Pero siguen viniendo, y bastantes, aunque solo se admita cuando la ciudad está colapsada y se triplican los turnos para comer. Vienen porque están cansados de las energías y convicción que exige esto de ganarse la vida, aunque estén en el paro, que es más duro y desalentador. Cogen la carretera y, si no hay caravana, al rato ya están en Segovia. Unas horas de ruptura con lo de siempre, un selfie en el Acueducto, calle Real arriba, meta en el Alcázar y vuelta por donde han venido.

Sí, muchos vienen a comer, y repasan desde las once las cartas que muestran en la puerta los restaurantes, y hacen cuentas, y reservan, y dan vueltas hasta que el reloj marca la hora de la cita. Pero otros tantos no prueban el cochinillo, no por no gastar sino por no dejar a deber, porque terminan el mes con dificultad. El sábado es el día con más turistas pobres en Segovia. Si no suena correcto “pobres” -aunque no veo por qué, debería dar más vergüenza ser rico-, pongamos ciudadanos con escasa capacidad adquisitiva. Es el único día que muchos de ellos pueden venir. Él libra en la empresa en la que echa las horas que marca el contrato y todas las que sean posibles; ella puede dejar a la señora que cuida 22 horas al día acompañada por algún pariente. Y vienen corriendo a pasar el día aquí, en la ciudad pequeña con castillo y cosas bonitas que ver.
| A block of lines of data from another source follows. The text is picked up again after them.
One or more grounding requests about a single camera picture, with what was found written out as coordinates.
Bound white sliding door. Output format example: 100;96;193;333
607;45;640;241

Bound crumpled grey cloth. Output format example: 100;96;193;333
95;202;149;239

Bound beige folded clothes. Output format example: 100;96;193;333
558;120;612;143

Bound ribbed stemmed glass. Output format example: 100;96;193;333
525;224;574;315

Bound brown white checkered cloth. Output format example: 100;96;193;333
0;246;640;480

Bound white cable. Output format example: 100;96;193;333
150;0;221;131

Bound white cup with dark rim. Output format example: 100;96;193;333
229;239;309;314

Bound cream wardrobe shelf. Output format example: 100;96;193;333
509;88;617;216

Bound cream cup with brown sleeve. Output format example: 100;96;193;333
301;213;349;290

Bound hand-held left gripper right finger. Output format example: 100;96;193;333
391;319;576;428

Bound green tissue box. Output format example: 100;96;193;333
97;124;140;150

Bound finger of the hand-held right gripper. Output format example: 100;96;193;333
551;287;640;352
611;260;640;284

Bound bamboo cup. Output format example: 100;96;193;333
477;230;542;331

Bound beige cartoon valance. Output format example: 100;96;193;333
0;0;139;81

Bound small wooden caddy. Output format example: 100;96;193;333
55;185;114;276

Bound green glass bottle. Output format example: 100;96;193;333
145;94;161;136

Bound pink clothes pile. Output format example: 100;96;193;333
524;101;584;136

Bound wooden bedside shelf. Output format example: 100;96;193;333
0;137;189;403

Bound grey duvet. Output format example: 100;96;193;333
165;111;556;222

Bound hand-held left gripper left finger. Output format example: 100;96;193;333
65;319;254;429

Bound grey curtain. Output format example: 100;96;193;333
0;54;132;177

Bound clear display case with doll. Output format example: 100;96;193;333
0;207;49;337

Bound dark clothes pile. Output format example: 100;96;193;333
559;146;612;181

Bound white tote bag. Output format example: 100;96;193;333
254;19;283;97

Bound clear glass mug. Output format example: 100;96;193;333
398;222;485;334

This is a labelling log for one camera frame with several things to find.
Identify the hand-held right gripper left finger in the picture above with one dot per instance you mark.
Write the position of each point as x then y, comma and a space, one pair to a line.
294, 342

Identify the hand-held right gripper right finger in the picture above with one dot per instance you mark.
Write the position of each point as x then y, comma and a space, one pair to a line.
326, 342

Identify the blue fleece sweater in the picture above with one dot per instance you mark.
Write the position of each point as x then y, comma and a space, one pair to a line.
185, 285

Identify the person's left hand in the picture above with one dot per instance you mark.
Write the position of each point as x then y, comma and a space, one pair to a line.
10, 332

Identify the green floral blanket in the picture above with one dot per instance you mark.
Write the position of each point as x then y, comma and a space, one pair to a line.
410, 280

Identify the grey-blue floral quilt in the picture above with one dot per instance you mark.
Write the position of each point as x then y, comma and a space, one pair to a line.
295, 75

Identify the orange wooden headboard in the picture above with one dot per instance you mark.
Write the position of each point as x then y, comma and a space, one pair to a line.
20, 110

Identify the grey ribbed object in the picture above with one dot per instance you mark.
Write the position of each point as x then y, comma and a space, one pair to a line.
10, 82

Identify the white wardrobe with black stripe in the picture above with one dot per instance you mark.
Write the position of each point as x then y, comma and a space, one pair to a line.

Como no buscan mesa, pasean sin prisa. Miran el Acueducto, la Catedral, el Alcázar, pero es raro que entren, porque 5 por cuatro de familia son veinte euros por monumento, calculen. Una parada en alguna zona de sombra, que pocas hay, un bocadillo, puede que una botella de agua en un bar, para tener excusa y entrar en el baño. Un helado para los niños. A lo mejor, una pijada en una franquicia de baratillo, en la que pueden entrar sin sentirse fuera de sitio. Y ya. Vuelta a Madrid, al trabajo de mil horas, y que no falte, a los hijos de ocho a ocho en el colegio, y a los problemas que trae esto de progresar, como diría el Mochuelo, en el libro de Delibes.

A los turistas de necesidad, porque esas pocas horas elegidas son tan necesarias para vivir como respirar, alguno habrá que les reprochen que se gasten un euro en el helado, y no en un kilo de garbanzos. A ese le digo: cómete tú los garbanzos una tarde de sábado de agosto, y deja a la gente recobrar el aliento. El lunes saldrá el sol por donde quiera, y ellos contarán al vecino dónde fueron el fin de semana: “Estuvimos en Segovia ¿tú sabes? Es muy bella, la ciudad, pequeñita…”.
Está bien que vengan turistas pudientes, sí, que mantengan prósperos y estables negocios que paguen bien a sus empleados. Pero los ricos pueden inventar una ciudad a su gusto en cualquier parte, encerrarse en mundos a medida y con atmósfera acondicionada, e incluso crear parques y cascadas en el desierto de Dubái, que hay que jorobarse. En cambio, los humildes solo tienen el campo para correr y Segovia para mirar, para apreciar algo bello en sus proporciones y colores, aunque no sean expertos en románico, ni reciten versos alejandrinos.

Cuidar la ciudad con respeto, pensando en esos turistas que no comen, ni se sientan en terrazas, ni compran casi nada. Pensando en lo que es imprescindible, lo que permanece, más allá de nosotros. Justo lo contrario de esas palabras horrendas: poner en valor, que suele significar robar el verdadero valor que las cosas tienen. Pido mucho, lo sé.